Word for word, restate the lines from the one holding "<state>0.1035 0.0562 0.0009" through the end of the data below, including both endpoints and nothing more.
+++ INPUT
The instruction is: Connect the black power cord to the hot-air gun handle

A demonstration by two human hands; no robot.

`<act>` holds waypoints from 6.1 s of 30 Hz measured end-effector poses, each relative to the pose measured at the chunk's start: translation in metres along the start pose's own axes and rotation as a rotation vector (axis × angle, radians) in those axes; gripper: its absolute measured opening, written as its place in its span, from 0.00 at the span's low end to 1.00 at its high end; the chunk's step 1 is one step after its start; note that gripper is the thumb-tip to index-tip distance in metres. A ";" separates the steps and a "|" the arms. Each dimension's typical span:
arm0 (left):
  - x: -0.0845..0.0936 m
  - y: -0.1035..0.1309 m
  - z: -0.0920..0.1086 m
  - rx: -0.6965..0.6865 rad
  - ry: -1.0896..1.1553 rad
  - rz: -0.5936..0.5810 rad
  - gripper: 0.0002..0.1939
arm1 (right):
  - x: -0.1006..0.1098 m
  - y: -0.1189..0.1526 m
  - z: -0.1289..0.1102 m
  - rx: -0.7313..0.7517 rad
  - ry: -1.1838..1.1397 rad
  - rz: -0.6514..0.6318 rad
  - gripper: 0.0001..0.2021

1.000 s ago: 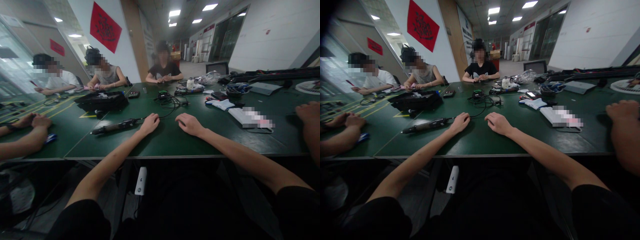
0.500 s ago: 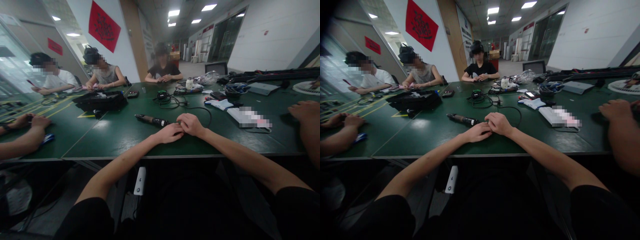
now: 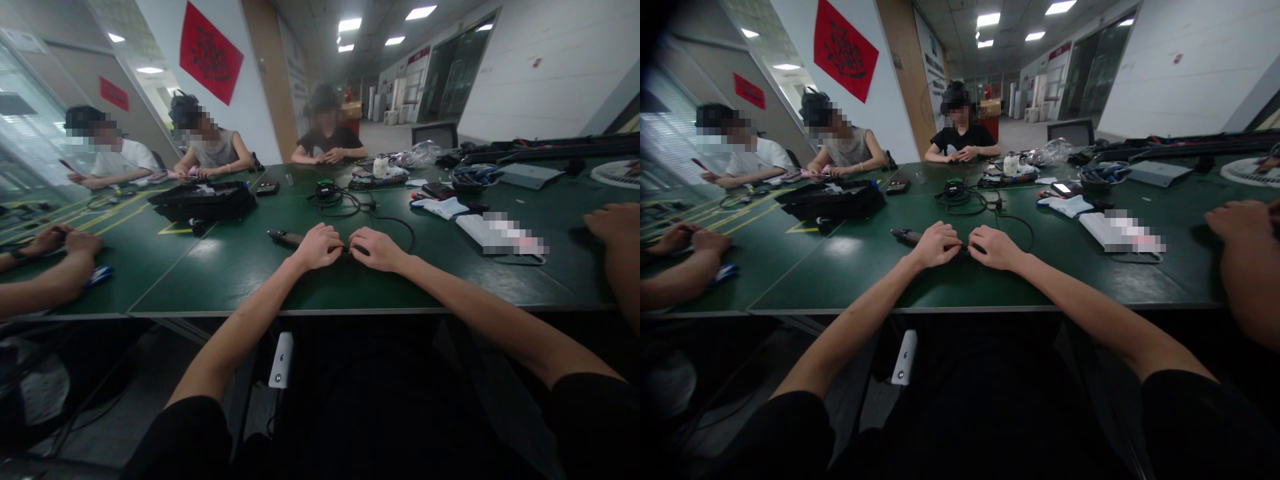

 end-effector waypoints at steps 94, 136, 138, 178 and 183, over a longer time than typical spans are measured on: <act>-0.001 0.010 0.038 -0.219 0.054 -0.010 0.12 | -0.015 0.061 -0.027 -0.554 0.048 0.236 0.08; -0.012 0.005 0.033 -0.132 0.012 0.029 0.13 | -0.014 0.054 -0.024 -0.418 0.158 0.042 0.13; -0.015 0.004 0.031 -0.110 -0.007 0.031 0.13 | -0.013 0.051 -0.016 -0.435 0.140 -0.016 0.14; -0.029 -0.004 0.000 0.066 -0.065 0.031 0.11 | -0.008 0.007 0.038 -0.052 0.030 -0.088 0.11; -0.028 -0.003 0.000 0.064 -0.056 0.050 0.11 | -0.009 0.008 0.041 -0.052 0.020 -0.084 0.11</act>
Point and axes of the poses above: each hand's wrist, its own y-axis away from the middle knuckle, its own x-axis out of the back of the hand, z = x × y, the point moved 6 cm from there along -y, towards the middle knuckle, and after that the axes turned 10 degrees about -y, right-handed, at the moved point
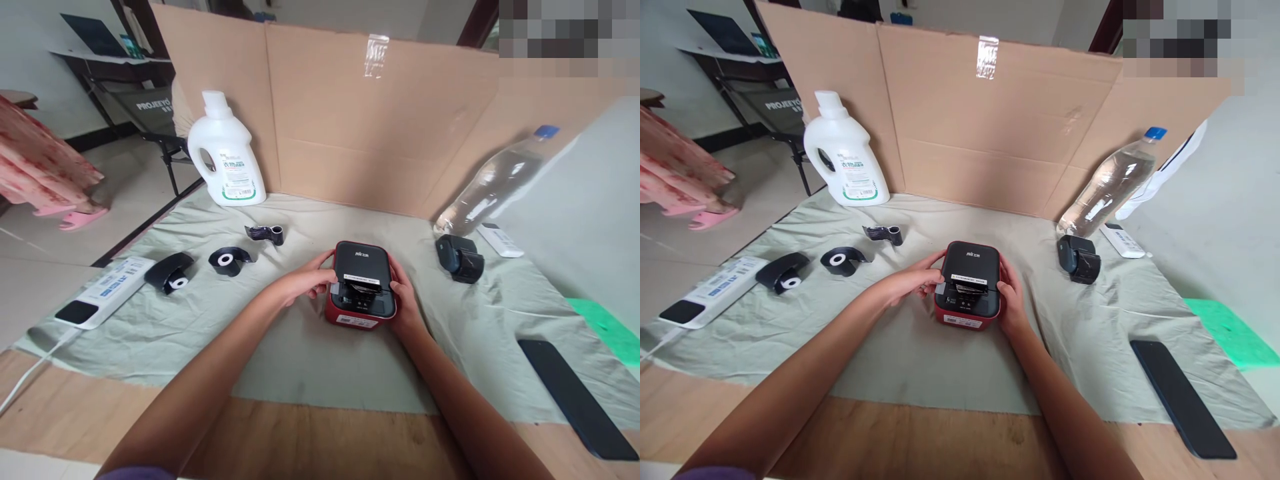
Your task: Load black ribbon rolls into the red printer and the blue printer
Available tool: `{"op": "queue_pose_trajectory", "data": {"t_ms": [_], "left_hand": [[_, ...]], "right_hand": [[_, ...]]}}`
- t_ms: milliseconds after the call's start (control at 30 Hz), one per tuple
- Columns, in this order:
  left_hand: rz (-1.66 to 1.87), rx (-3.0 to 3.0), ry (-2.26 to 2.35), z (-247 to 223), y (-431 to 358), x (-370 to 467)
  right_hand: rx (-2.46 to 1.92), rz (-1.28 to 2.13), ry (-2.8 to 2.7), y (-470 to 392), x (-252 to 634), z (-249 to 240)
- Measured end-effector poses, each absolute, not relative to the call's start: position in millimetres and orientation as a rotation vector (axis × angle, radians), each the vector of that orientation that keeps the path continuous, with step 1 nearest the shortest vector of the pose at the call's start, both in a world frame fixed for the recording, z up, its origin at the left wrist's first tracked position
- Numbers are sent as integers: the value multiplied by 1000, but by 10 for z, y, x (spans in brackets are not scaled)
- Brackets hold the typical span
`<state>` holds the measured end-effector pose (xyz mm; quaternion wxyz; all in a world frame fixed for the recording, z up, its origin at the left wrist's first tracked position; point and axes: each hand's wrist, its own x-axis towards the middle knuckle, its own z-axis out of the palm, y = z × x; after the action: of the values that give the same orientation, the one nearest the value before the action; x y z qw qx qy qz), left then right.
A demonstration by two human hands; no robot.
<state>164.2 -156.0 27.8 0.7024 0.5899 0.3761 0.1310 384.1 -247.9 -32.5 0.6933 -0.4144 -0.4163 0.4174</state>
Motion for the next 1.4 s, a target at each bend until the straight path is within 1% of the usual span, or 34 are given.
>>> {"op": "queue_pose_trajectory", "data": {"t_ms": [300,700,833,900,1000,1033,1100,1200,1300,1400], "left_hand": [[272,1312,795,280,-1527,1618],[284,1357,839,316,-1566,1653],[243,1497,832,370,-1502,1641],[339,1706,937,377,-1369,1581],[656,2171,1348,316,-1072,1392],[688,2305,1492,278,-971,1313],[557,2453,1696,196,-805,1165],[312,2489,1804,121,-689,1037],[272,2532,1814,172,-700,1027],[246,2476,1765,333,-772,1039]], "right_hand": [[-909,1008,-893,-2506,3827,-378],[-940,941,-864,-2445,3848,-365],[-942,957,-879,-2451,3858,-352],[-945,966,-880,-2457,3863,-349],[-945,981,-878,-2462,3863,-347],[-943,985,-878,-2463,3862,-348],[-944,986,-877,-2465,3861,-354],[-949,982,-879,-2468,3860,-365],[-957,976,-878,-2475,3850,-361],[-953,977,-879,-2483,3831,-337]]}}
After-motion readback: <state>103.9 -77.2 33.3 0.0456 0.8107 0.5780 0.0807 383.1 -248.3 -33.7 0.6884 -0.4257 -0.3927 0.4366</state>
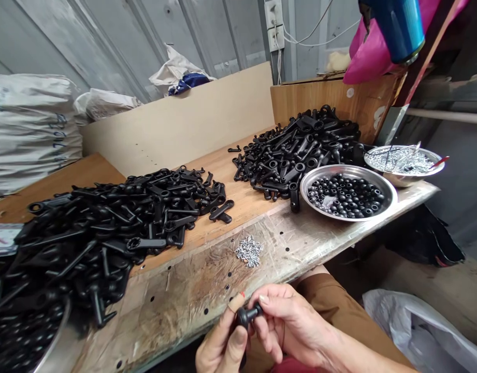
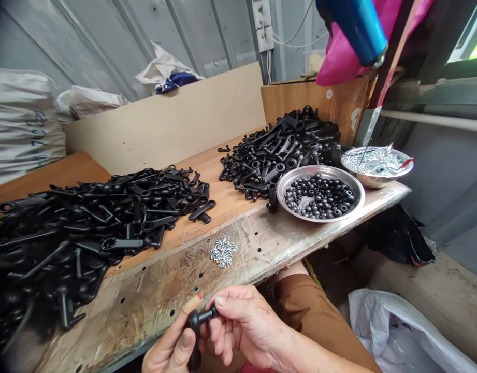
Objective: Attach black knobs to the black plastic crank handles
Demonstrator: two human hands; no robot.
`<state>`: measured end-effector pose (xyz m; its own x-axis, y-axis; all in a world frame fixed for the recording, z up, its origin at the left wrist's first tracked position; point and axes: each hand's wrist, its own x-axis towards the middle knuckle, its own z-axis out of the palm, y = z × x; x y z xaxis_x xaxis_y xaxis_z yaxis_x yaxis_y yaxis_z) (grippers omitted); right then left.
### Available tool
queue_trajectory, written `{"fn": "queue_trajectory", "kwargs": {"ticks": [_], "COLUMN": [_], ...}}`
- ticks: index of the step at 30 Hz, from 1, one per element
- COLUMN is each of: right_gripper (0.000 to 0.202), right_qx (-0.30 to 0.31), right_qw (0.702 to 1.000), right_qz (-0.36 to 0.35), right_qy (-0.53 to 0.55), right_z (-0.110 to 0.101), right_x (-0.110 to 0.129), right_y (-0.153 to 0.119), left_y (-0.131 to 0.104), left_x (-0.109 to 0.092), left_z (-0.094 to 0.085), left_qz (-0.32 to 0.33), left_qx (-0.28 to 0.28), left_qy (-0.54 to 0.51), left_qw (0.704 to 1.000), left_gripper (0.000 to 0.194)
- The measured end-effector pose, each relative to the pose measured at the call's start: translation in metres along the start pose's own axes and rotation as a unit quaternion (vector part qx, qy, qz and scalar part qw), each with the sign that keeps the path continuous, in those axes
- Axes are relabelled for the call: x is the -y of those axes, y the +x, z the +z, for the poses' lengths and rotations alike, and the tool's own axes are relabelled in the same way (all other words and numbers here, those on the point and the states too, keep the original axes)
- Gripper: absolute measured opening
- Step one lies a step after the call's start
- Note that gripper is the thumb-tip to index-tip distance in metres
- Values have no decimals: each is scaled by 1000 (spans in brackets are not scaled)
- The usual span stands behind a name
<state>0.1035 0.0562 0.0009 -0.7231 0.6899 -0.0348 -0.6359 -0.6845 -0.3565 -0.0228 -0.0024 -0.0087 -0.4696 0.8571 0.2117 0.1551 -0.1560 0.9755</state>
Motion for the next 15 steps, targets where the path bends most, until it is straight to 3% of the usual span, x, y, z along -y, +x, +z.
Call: {"fn": "queue_trajectory", "kwargs": {"ticks": [9, 15], "right_gripper": [35, 37], "right_qx": [-36, -68], "right_qw": [999, 996], "right_qz": [-3, -19], "right_qy": [-31, -53], "right_z": [-5, -1], "right_x": [-2, -7], "right_y": [-1, -5], "left_y": [3, 7], "left_x": [-1, -4], "left_z": [1, 5], "left_qz": [215, 325], "left_qx": [42, 71], "left_qy": [75, 123], "left_qw": [973, 935], "left_gripper": [30, 35]}}
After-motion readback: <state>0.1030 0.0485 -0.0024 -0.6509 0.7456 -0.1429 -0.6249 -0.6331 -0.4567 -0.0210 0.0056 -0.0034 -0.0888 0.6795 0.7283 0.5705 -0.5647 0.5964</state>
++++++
REPLY:
<state>0.1035 0.0562 0.0009 -0.7231 0.6899 -0.0348 -0.6359 -0.6845 -0.3565 -0.0228 -0.0024 -0.0087 -0.4696 0.8571 0.2117 0.1551 -0.1560 0.9755</state>
Motion for the next 15 steps, targets where the path bends most, until it is straight to 3% of the usual span, x, y, z along -y, +x, +z.
Call: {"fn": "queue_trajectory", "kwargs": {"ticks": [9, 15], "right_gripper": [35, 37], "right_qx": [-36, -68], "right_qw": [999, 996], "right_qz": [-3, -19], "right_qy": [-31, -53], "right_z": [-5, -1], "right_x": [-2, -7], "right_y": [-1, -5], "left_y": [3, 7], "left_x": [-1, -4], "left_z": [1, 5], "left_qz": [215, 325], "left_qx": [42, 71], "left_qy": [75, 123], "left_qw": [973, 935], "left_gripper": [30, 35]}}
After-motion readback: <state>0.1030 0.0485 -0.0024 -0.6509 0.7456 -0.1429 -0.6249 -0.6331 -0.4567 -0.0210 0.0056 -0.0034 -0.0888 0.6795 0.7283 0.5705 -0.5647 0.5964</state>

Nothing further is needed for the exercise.